Although viewed by the public as an icon of successful assimilation, Kadmon found it difficult to fully integrate in Tel Aviv due to her painful nostalgia for her home city of Vienna. Thus, on February 26, 1947, Kadmon and her family took advantage of the first transport organized by the United Nations. At the end of April, she arrived back in Vienna along with 170 other refugees.

Yet postwar Vienna had nothing in common with Red Vienna. The Austrian state did not encourage survivors to return, and most of them did not believe they could do so. While Kadmon’s companions had disappeared or been murdered, the broader Austrian public kept silent about the crimes of the Nazi era while reverting to its own traditional ways.

Kadmon nonetheless continued her artistic endeavors.
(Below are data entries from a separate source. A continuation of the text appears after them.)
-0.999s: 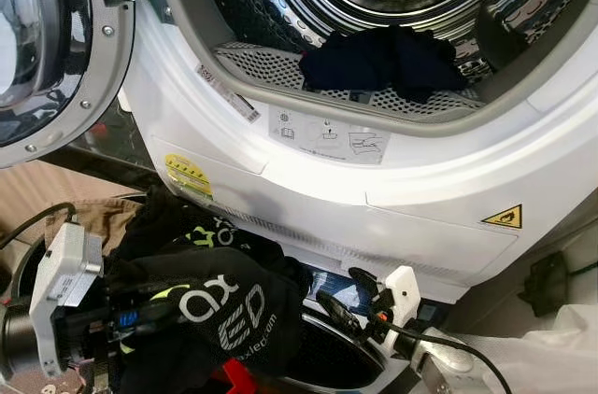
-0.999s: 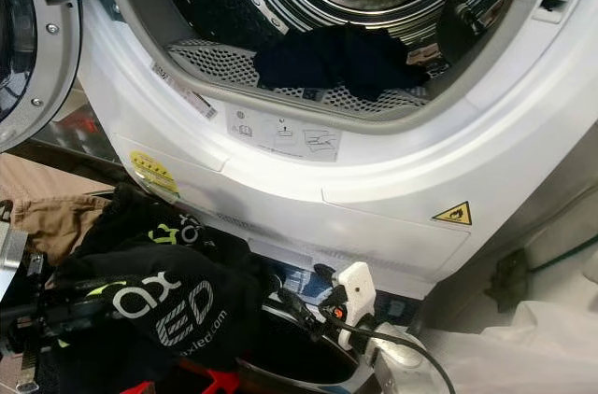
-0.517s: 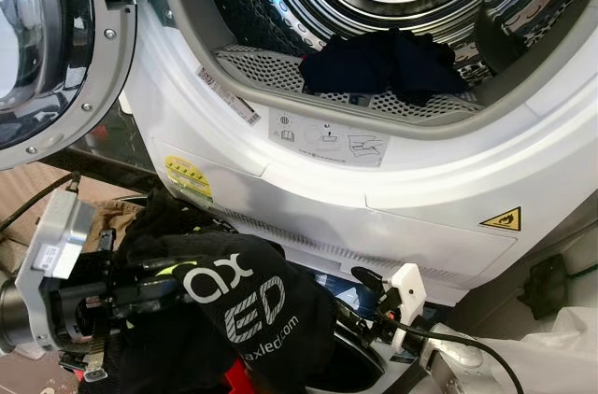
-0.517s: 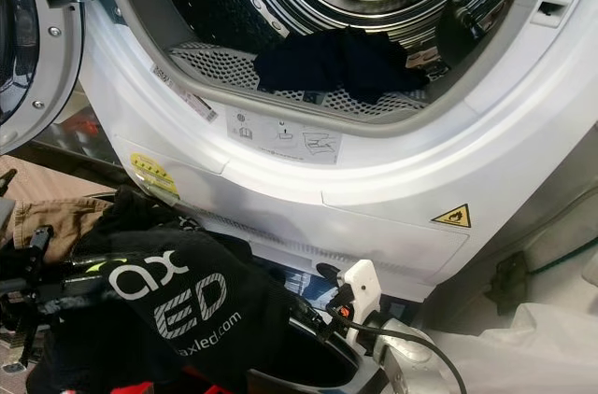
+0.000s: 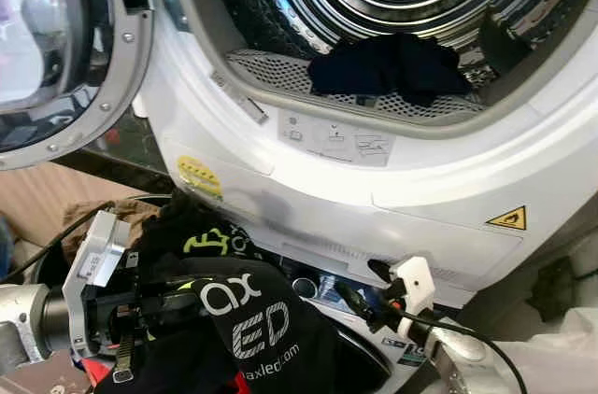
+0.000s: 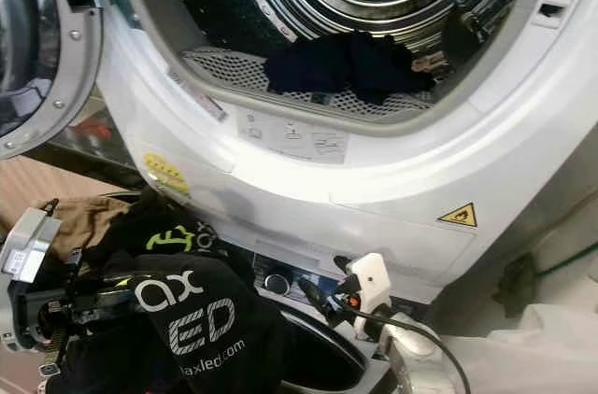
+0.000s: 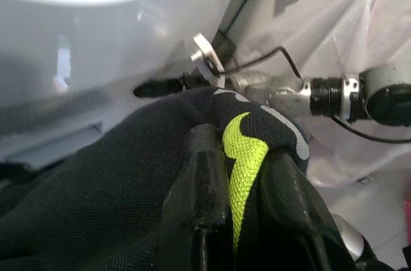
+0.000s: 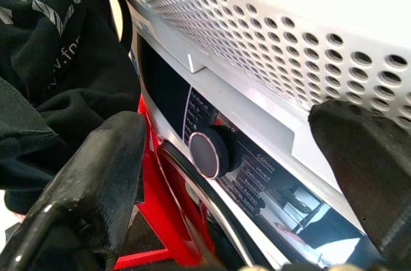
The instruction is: Clothes washing
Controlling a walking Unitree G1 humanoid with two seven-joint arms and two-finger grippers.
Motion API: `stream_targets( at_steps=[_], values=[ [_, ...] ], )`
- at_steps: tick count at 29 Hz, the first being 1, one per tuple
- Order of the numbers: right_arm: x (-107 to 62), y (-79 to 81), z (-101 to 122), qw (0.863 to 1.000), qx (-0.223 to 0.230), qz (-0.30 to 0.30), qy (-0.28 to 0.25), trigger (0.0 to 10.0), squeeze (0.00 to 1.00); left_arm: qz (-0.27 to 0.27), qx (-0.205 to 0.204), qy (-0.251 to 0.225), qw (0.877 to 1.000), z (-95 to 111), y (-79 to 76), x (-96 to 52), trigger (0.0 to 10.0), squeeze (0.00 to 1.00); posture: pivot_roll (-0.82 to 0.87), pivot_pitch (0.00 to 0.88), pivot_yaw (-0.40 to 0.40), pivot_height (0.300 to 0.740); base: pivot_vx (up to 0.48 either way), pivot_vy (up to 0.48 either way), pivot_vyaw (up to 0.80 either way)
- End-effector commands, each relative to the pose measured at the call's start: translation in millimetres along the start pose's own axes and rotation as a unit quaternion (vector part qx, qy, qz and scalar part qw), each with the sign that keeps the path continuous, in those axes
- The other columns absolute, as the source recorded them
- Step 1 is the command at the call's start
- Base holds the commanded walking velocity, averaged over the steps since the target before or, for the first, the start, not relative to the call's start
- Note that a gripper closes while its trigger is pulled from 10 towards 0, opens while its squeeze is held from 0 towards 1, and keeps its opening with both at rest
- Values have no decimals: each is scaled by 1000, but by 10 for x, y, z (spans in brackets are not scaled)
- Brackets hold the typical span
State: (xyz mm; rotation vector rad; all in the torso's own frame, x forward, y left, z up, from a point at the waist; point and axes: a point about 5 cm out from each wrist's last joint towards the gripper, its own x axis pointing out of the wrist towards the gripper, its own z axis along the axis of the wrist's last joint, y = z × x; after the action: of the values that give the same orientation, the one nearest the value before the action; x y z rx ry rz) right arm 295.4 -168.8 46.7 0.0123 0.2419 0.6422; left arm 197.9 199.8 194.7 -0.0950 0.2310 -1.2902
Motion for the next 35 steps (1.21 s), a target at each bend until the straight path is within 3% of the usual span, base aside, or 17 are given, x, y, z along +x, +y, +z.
stream_targets(
  at_steps=[1, 10, 16, 17, 21, 22, 23, 24, 25, 26, 27, 29, 32, 35],
  values=[
    [-153, -273, 134, 998, 1, -57, -31, 10000, 0, -19, 14, 2, 1000, 9, -26, 36, 0, 0, 79, 55, -19, 740, 0, 0, 0],
    [-226, -185, 166, 998, 18, 23, -47, 10000, 0, -40, 28, 78, 996, -111, -66, 6, 0, 0, 88, 60, -17, 740, 0, 0, 0],
    [-420, -354, 320, 998, -5, 53, -37, 10000, 0, -45, 40, 135, 989, -291, -28, 67, 0, 0, 74, 60, -15, 740, 0, 0, 0],
    [-479, -356, 351, 997, -19, 71, -31, 10000, 235, -44, 42, 136, 989, -294, -22, 73, 0, 0, 72, 59, -16, 740, 0, 0, 0],
    [-638, -354, 348, 993, -34, 112, 5, 10000, 227, -44, 45, 135, 989, -290, -19, 74, 0, 0, 74, 60, -16, 740, 0, 0, 0],
    [-715, -299, 337, 988, -34, 149, 15, 10000, 0, -44, 45, 134, 989, -291, -18, 74, 0, 0, 72, 61, -14, 740, 0, 0, 0],
    [-874, -152, 244, 971, -39, 229, 56, 10000, 0, -44, 46, 133, 989, -293, -16, 75, 0, 0, 66, 62, -16, 740, 0, 0, 0],
    [-874, -152, 244, 971, -39, 229, 56, 10000, 0, -44, 46, 133, 989, -293, -16, 75, 0, 0, 66, 62, -16, 740, 0, 0, 0],
    [-951, -78, 182, 959, -41, 267, 82, 10000, 0, -44, 46, 133, 989, -295, -14, 75, 0, 0, 63, 62, -16, 740, 0, 0, 0],
    [-1114, 24, 23, 933, -51, 325, 149, 10000, 0, -44, 47, 130, 989, -296, -11, 81, 0, 0, 57, 64, -16, 740, 0, 0, 0],
    [-1114, 24, 23, 933, -51, 325, 149, 10000, 0, -44, 47, 130, 989, -296, -11, 81, 0, 0, 57, 64, -16, 740, 0, 0, 0],
    [-1367, 54, -165, 896, -72, 369, 238, 10000, 0, -46, 51, 128, 989, -304, 5, 107, 0, 0, 47, 65, -16, 740, 0, 0, 0],
    [-1405, 68, -169, 891, -72, 376, 244, 10000, 0, -47, 53, 126, 989, -303, 9, 114, 0, 0, 46, 67, -15, 740, 0, 0, 0],
    [-1295, 60, 6, 908, -65, 363, 200, 10000, 0, -49, 56, 129, 989, -298, 18, 113, 0, 0, 41, 67, -11, 740, 0, 0, 0]
  ],
)
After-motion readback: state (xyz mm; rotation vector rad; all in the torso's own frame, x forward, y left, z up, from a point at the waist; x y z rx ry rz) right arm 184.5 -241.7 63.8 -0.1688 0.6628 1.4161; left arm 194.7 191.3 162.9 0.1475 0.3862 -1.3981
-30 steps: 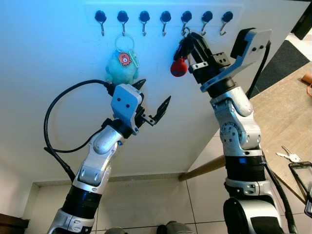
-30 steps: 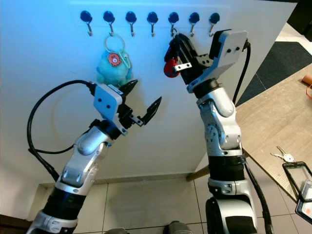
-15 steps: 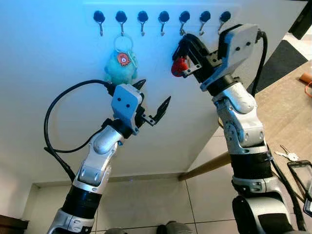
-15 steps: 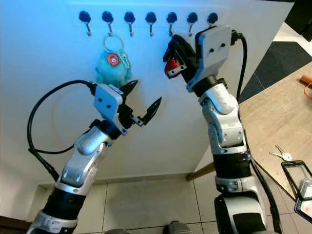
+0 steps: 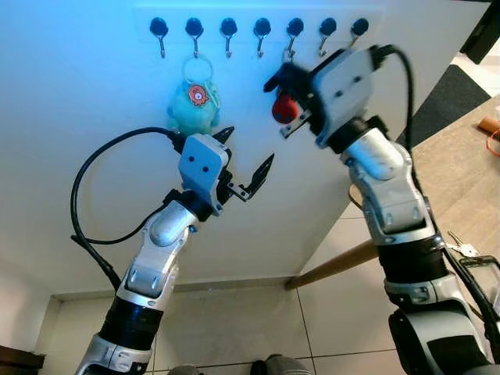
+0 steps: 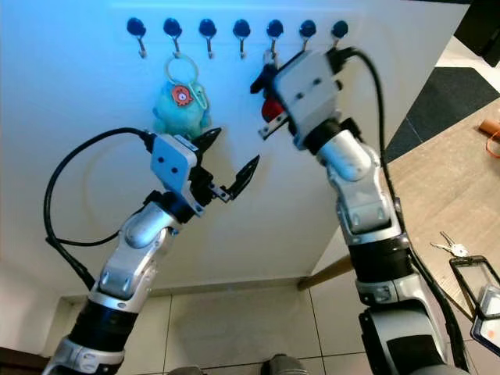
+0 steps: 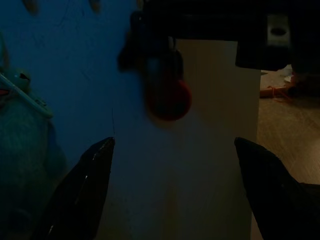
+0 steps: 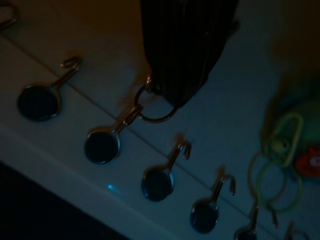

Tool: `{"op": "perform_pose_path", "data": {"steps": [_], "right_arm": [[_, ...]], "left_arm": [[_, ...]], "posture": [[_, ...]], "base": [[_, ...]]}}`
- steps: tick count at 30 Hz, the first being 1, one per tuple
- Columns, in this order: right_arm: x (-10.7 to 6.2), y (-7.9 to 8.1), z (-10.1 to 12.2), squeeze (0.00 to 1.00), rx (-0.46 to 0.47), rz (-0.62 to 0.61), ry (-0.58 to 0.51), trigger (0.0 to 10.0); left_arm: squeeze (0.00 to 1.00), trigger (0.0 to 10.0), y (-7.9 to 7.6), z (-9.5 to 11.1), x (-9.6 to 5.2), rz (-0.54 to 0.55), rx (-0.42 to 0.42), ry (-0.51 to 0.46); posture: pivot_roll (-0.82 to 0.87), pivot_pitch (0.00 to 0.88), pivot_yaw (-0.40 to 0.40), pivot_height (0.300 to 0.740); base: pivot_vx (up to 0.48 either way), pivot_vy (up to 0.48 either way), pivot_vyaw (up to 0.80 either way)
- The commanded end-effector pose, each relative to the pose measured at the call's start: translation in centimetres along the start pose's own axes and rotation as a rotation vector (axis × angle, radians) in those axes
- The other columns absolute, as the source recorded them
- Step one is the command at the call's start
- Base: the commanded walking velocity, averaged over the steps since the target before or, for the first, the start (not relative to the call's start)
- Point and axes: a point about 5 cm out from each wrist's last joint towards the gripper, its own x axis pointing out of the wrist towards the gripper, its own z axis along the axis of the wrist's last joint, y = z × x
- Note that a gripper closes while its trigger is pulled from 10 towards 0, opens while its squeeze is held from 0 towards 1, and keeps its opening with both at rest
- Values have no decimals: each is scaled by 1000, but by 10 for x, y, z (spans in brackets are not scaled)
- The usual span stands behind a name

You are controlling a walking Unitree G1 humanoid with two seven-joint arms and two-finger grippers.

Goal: Hang keys on a hook

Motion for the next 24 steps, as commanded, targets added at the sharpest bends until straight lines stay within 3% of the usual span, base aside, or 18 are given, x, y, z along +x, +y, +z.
{"op": "perform_pose_path", "data": {"steps": [1,9,24], "right_arm": [[0,18,-15,0,-46,114,85,10000],[-5,15,-23,0,-116,108,126,10000],[-7,6,-24,0,-107,53,123,10000]], "left_arm": [[0,10000,-4,2,2,-13,4,-7],[0,10000,-4,4,3,-10,7,-16],[0,10000,-5,21,8,-2,-57,-109]], "posture": [[50,86,-58,740],[51,94,-60,740],[50,98,-58,740]], "base": [[0,0,0],[0,0,0],[0,0,0]]}}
She staged Bertolt Brecht’s “Fear and Misery of the Third Reich” in Vienna just as she had in Tel Aviv. Depicting spaces of resistance, the play became a parable for Stella Kadmon’s life, and she became a pioneer once again as one of the first people to demand that theater address the Holocaust.

This anti-fascist impetus was reflected in the renaming of Der kleine Augustin as Theater of Courage upon its reopening. Well into the 1980s, Stella Kadmon remained an important and defiant personality in the Viennese theater scene, which assumed a leading function in fostering feminist, anti-fascist, and left-wing discourse in Austria. In an important essay, the historian Frances Tanzer notes that in its attempt to connect a diverse theater to the cultural dynamic of Red Vienna, Kadmon’s art sought to link Jewish and non-Jewish life.

Courageous Rebellion as Necessity

With her theater, Stella Kadmon stood up to social norms and established her personal freedom. Throughout her life, she remained both a courageous opponent of fascism and an embodiment of Jewish cultural life. Moreover, Kadmon determined for herself how she would show and use her body by resisting (male) control and conventions.

Yet all the more remarkably, she never assumed the role of an overbearing director. Indeed, she never hesitated to rebel against entrenched structures — one lesson that can be learned from her story today. Given current conditions the theater world, this kind of resistance is urgently needed. Denouncing perpetrators is insufficient to put an end to abuses of power in theater. Rather, the hierarchical principle of artistic direction must be called into question. Such systems can be called into question by strong personalities integrated into collectives. Stella Kadmon’s life is emphatic proof of this.